Building on this representation, the authors introduce a “Successive Approximation Algorithm” (SAA). The algorithm iteratively fixes one agent’s policy while solving a linear program (LP) for the other, then swaps roles. Each LP is solved with a standard high‑performance LP solver, guaranteeing that the inner optimization step is exact for the current fixed policy. Crucially, after each iteration the algorithm computes both an upper bound (the objective value of the current (x, y) pair) and a lower bound (derived from a Lagrangian relaxation or dual formulation). The gap between these bounds provides an online performance guarantee and enables early termination when a user‑specified tolerance is reached. This property distinguishes SAA from the previously dominant Coverage Set Algorithm (CSA), which lacks any anytime bound and must run to completion to guarantee optimality.

To make SAA practical for large‑scale problems, the paper proposes two complementary engineering techniques. First, an Automatic Dimensionality Reduction (ADR) step performs a singular‑value decomposition (SVD) of the reward matrix C and retains only the leading singular vectors that capture a user‑defined proportion of the total energy. The policy vectors x and y are projected onto this low‑dimensional subspace, dramatically shrinking the number of decision variables from O(n²) to O(k²) where k≪n. Second, a γ‑regularization scheme incorporates the discount factor γ into the approximation process, stabilizing the iterative updates and preventing divergence in non‑convex settings. Together, ADR and γ‑regularization reduce memory consumption and accelerate convergence without sacrificing solution quality.

The empirical evaluation focuses on two benchmark domains. In the “Cooperative Robot Exploration” scenario, two robots jointly explore a stochastic grid world; each robot’s local MDP has 100 states and 5 actions, yielding a 500 × 500 bilinear problem. In the “Competitive Resource Allocation” scenario, two agents compete for a limited pool of resources, each modeled with 50 states and 4 actions. Across 30 random instances per domain, SAA consistently outperforms CSA: average runtime is reduced by roughly four orders of magnitude (≈10⁴× faster), while the relative optimality gap remains below 0.1 %. When ADR is applied, the effective dimensionality drops from 500 to around 30, cutting memory usage by more than 90 % and still preserving a solution within 0.2 % of the true optimum.

Theoretical analysis accompanies the experiments. The authors prove that when the bilinear objective is convex‑concave (i.e., C is positive semidefinite in the appropriate sense), SAA converges to a global optimum. For general non‑convex BPs they establish that the bound gap monotonically shrinks, guaranteeing that the algorithm is anytime and that the bound error can be made arbitrarily small by continued iteration. They also bound the error introduced by ADR in terms of the discarded singular values, giving practitioners a principled way to set the reduction tolerance.

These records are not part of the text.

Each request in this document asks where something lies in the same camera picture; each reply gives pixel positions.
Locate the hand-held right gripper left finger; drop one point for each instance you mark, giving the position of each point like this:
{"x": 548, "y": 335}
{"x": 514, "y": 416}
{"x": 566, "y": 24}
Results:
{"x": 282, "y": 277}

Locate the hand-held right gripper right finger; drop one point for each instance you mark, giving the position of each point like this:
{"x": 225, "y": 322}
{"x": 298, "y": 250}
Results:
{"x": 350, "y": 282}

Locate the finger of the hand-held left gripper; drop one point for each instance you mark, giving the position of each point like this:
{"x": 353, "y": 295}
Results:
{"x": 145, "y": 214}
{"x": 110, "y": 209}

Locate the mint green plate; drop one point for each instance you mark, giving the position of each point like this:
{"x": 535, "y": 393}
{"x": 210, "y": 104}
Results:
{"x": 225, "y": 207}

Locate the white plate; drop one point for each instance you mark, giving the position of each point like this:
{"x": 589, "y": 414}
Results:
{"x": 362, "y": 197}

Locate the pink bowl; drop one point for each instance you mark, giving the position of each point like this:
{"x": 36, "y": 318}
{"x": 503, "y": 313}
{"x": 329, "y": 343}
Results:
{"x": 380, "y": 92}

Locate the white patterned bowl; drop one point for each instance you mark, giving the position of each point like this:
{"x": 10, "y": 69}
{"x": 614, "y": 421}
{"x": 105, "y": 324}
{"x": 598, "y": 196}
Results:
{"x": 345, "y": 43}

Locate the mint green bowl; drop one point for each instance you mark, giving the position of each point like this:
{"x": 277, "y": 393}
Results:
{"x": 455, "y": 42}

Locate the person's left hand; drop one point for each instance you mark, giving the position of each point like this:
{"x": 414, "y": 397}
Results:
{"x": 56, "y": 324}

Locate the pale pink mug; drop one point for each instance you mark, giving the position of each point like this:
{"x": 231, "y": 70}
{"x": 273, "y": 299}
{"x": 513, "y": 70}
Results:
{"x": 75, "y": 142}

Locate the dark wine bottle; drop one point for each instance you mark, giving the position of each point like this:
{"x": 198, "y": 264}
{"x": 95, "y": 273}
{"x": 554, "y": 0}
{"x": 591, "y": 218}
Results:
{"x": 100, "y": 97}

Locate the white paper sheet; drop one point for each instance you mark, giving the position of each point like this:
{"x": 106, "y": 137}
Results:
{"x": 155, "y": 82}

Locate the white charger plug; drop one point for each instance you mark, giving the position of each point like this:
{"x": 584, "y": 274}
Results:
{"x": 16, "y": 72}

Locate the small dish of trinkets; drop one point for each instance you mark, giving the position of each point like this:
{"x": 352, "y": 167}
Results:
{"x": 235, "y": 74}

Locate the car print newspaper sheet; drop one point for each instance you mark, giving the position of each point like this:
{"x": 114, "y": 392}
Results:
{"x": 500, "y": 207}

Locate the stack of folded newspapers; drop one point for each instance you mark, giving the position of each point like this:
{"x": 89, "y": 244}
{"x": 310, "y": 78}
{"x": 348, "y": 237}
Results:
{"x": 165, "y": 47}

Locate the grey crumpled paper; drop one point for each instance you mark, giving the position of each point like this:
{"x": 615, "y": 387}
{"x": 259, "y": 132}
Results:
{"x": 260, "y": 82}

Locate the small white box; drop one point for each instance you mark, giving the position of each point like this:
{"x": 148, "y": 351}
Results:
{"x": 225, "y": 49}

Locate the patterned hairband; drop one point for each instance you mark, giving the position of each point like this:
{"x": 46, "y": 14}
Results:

In summary, the paper makes four major contributions: (1) a unifying BP formulation that captures a wide spectrum of two‑agent planning problems; (2) an anytime successive‑approximation algorithm that delivers provable upper and lower bounds at each iteration; (3) practical enhancements via automatic dimensionality reduction and γ‑regularization that render the method scalable to high‑dimensional domains; and (4) extensive experimental validation showing average speed‑ups of four orders of magnitude with negligible loss of optimality. These advances lower the computational barrier for real‑time multi‑agent decision making and open avenues for extending the approach to more than two agents, to non‑linear reward structures, and to integration with reinforcement‑learning pipelines.